La gravedad de la cuestión que nos ocupa es que a fuerza de repetir que el cine debe ser negocio, ya hemos llegado al mismo origen del término. Lo que -estarán de acuerdo conmigo- es una insensatez. Porque convertir el cine en negocio es proclamar la negación del ocio, o sea su muerte. Ésa y no otra es la etimología del término. Y la paradoja de 10.000 es que, para proclamar lo que ya dijo Godard hace 40 años, Emmerich recurre a una fábula situada en el origen del mundo. Ésa es su mejor idea. Bueno, la única idea. Por lo demás, regreso al saber enciclopédico. Los latinos llamaban otium -o sea, ocio-, al tiempo dedicado a las artes. Así, el otium litteratum era el tiempo libre que dedicaban a las letras. ¿Cuál es el otium cinematográfico de 10.000 ? Ninguno. 10.000 son 109 minutos robados al cine, huérfanos de cine, negadores de cine. No hay ni un solo segundo, ni un solo fotograma en las entrañas de ese celuloide digno de recibir ese nombre.

10.000 sublima el negocio cinematográfico. Obtiene recaudaciones millonarias y nada dedica al cine. Por eso, probablemente, es tan aburrida, tan previsible, tan mediocre. Por eso está interpretada por actores que desaparecerán, no como lágrimas en la lluvia, sino como legañas bajo la ducha en un amanecer resacoso. ¿Quién se acordará de Steven Strait haciendo del primer gran héroe de la humanidad? Ni siquiera Emmerich, el hombre que convirtió a Godzilla, la más bellá metáfora del horror nuclear, en pirotecnia digital.

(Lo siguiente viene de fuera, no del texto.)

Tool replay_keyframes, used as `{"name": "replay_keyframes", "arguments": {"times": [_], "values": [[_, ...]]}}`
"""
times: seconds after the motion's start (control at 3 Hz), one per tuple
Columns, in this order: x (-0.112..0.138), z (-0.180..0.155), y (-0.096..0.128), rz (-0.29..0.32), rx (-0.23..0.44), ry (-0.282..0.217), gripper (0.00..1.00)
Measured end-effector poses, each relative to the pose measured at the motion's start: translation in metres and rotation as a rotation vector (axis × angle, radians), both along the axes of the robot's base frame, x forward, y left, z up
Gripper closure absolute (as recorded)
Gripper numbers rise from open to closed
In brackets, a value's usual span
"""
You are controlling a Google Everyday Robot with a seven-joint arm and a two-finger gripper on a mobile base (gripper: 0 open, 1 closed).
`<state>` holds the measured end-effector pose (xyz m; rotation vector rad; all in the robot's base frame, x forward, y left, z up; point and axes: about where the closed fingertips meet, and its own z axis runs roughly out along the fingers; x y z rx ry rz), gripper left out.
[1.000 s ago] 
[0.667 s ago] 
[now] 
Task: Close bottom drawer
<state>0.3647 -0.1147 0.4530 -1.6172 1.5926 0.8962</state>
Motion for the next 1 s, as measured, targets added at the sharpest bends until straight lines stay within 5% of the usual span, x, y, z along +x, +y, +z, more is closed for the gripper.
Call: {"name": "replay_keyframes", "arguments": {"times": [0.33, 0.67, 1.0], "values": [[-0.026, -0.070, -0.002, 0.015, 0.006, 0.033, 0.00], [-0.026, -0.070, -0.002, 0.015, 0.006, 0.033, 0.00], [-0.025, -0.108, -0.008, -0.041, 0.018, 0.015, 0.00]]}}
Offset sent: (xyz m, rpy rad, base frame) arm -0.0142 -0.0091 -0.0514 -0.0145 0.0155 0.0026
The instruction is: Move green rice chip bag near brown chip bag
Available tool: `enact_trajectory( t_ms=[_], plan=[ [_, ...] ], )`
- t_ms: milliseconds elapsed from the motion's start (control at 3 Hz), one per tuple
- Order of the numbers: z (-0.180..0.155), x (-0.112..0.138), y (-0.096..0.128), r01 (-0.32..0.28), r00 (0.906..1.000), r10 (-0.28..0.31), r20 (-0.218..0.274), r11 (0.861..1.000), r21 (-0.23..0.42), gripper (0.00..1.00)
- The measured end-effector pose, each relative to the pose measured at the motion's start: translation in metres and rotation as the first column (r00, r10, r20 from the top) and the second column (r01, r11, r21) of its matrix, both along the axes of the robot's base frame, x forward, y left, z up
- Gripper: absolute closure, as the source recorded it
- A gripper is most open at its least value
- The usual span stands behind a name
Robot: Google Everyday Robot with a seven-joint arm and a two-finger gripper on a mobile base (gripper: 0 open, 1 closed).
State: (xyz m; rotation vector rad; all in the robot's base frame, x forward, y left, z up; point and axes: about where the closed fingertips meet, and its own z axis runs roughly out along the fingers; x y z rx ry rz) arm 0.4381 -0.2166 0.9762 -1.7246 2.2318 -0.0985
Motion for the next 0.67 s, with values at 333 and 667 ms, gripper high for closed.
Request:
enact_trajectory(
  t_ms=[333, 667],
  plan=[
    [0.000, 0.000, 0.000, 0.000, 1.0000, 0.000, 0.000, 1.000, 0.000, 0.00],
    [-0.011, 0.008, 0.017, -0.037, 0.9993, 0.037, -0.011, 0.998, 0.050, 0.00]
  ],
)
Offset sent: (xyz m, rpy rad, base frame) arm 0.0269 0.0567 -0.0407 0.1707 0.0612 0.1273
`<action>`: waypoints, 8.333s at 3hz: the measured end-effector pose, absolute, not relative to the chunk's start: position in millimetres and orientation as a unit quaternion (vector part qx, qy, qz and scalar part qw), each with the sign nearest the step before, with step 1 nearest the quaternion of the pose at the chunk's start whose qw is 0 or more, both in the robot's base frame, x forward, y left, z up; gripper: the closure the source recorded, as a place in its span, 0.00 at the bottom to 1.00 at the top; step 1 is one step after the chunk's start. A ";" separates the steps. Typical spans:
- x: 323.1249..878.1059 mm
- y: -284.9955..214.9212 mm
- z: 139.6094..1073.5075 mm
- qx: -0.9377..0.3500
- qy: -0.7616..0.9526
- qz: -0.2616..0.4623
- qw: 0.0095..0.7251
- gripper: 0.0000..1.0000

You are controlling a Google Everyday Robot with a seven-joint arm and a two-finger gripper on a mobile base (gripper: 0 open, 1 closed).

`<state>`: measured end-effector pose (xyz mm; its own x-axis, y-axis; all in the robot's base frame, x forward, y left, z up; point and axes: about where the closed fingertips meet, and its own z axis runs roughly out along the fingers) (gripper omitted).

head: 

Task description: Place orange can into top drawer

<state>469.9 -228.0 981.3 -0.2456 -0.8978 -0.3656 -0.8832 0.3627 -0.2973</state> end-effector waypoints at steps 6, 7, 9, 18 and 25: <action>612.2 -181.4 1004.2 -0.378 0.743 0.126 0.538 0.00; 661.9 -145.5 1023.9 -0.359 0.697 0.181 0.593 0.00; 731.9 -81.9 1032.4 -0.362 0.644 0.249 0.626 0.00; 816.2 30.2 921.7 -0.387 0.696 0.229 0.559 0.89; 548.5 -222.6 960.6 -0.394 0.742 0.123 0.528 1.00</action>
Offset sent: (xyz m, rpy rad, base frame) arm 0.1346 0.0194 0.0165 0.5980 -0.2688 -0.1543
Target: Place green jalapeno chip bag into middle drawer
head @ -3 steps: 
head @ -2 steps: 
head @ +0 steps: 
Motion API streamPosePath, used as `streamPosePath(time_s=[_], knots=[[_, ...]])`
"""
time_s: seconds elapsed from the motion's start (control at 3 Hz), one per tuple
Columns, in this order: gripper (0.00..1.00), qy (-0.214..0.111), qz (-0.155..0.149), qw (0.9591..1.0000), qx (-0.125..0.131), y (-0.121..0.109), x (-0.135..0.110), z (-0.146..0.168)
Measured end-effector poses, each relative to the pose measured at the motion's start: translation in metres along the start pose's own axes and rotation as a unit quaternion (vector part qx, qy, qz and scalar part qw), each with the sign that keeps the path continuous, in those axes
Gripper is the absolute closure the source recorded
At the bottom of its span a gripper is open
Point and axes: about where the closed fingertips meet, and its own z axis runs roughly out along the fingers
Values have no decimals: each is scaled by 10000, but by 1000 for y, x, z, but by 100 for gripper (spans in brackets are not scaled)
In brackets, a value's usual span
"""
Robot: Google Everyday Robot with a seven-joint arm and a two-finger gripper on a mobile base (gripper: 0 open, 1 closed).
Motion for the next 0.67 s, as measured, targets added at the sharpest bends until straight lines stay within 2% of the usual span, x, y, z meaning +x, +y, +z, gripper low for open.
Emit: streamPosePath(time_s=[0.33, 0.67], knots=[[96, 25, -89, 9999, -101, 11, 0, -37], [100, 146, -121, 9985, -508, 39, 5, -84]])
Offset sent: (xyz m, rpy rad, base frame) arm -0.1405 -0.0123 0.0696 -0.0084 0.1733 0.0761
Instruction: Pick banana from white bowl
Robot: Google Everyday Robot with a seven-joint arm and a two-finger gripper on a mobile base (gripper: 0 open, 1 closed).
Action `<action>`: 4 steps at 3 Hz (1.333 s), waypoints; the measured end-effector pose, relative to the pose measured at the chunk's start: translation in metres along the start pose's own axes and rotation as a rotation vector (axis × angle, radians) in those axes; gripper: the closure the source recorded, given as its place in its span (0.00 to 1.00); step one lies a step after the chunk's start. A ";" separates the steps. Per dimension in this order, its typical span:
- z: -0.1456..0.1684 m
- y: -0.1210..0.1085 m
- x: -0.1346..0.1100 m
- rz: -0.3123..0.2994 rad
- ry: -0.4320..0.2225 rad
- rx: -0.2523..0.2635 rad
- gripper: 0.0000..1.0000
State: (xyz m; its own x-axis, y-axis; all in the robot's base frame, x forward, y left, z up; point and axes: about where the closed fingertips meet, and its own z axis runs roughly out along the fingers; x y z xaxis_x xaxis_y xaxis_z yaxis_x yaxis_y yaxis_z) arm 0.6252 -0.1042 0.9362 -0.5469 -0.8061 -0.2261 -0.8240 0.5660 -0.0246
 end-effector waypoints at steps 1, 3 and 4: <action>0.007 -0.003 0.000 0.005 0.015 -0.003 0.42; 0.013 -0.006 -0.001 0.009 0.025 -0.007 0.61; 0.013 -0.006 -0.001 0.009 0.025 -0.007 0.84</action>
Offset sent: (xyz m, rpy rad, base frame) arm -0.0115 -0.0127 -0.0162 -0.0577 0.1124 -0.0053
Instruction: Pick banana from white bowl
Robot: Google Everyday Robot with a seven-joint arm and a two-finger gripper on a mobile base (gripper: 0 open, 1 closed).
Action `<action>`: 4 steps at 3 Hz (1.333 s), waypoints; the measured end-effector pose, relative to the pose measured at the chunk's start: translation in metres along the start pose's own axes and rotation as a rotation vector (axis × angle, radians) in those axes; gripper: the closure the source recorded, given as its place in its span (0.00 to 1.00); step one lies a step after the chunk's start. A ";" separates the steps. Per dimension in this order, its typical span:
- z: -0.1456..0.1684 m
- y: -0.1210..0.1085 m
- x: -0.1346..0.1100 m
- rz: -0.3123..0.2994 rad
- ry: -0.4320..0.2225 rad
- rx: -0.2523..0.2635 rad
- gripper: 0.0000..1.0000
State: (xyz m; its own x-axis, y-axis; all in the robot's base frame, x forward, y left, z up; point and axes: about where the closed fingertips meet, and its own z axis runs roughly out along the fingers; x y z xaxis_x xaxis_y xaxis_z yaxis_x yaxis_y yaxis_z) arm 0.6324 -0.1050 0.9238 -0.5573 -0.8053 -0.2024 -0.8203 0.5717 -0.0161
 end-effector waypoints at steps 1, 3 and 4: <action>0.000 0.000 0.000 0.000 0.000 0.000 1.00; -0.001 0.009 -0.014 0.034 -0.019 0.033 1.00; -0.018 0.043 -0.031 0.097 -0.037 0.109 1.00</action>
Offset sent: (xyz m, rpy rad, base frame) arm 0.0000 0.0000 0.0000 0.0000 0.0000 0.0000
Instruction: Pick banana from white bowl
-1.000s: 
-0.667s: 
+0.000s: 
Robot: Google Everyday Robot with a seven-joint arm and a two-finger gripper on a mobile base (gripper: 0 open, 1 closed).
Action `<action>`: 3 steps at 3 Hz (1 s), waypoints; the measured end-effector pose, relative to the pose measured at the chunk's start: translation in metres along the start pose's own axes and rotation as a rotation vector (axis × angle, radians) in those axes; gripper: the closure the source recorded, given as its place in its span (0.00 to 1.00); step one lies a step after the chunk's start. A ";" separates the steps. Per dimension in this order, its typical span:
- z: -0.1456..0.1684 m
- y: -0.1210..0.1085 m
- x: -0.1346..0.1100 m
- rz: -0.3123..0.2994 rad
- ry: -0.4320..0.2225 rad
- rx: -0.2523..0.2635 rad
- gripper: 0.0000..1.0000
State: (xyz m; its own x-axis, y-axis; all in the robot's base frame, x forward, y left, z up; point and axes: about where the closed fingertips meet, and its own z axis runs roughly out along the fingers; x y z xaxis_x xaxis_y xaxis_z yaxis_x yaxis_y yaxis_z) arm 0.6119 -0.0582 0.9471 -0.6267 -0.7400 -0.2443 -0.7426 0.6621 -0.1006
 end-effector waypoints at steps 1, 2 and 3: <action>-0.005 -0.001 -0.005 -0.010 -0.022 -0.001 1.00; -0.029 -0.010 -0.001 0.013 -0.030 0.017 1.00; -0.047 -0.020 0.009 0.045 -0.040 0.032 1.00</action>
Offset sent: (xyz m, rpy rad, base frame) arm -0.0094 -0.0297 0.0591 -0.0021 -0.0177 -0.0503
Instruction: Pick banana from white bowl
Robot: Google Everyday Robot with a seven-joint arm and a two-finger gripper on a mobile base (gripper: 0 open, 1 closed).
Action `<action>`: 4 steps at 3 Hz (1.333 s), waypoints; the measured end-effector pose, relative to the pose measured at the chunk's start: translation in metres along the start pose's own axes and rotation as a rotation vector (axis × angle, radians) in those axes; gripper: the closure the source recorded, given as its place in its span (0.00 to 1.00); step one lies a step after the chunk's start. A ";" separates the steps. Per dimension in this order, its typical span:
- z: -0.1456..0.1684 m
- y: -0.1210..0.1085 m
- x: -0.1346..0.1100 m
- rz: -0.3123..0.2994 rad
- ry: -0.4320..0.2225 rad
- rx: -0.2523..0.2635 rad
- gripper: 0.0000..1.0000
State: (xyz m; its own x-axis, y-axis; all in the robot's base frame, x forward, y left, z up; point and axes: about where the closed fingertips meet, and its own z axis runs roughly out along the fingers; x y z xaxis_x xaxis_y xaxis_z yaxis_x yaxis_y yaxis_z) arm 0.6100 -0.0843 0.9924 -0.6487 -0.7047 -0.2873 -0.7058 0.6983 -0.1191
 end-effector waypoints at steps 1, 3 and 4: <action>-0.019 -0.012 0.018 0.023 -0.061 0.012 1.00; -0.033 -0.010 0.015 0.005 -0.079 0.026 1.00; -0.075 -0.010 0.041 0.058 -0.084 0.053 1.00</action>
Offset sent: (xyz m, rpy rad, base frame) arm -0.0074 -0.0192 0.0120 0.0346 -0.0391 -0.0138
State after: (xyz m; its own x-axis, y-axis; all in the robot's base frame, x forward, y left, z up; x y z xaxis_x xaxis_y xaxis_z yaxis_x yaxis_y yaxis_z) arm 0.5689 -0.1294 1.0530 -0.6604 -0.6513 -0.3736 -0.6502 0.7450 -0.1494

La suya es la más anodina de las aventuras de la historia del cine. Aquí no hay nada. Algunos efectos especiales de segunda y muchos planos aéreos formulados por (y robados de) cineastas con corazón de niño como Peter Jackson o por narradores con pasión y confusión como Mel Gibson. Lo demás, da risa o pena, depende del humor y/o el talante de cada uno.

Dirección: Roland Emmerich. Guión: Roland Emmerich y Harald Kloser. Intérpretes: Steven Strait, Camilla Belle, Cliff Curtis, Joel Virgel , Ben Badra y Nathanael Baring. Nacionalidad: EE.UU. 2008. Duración: 109 minutos.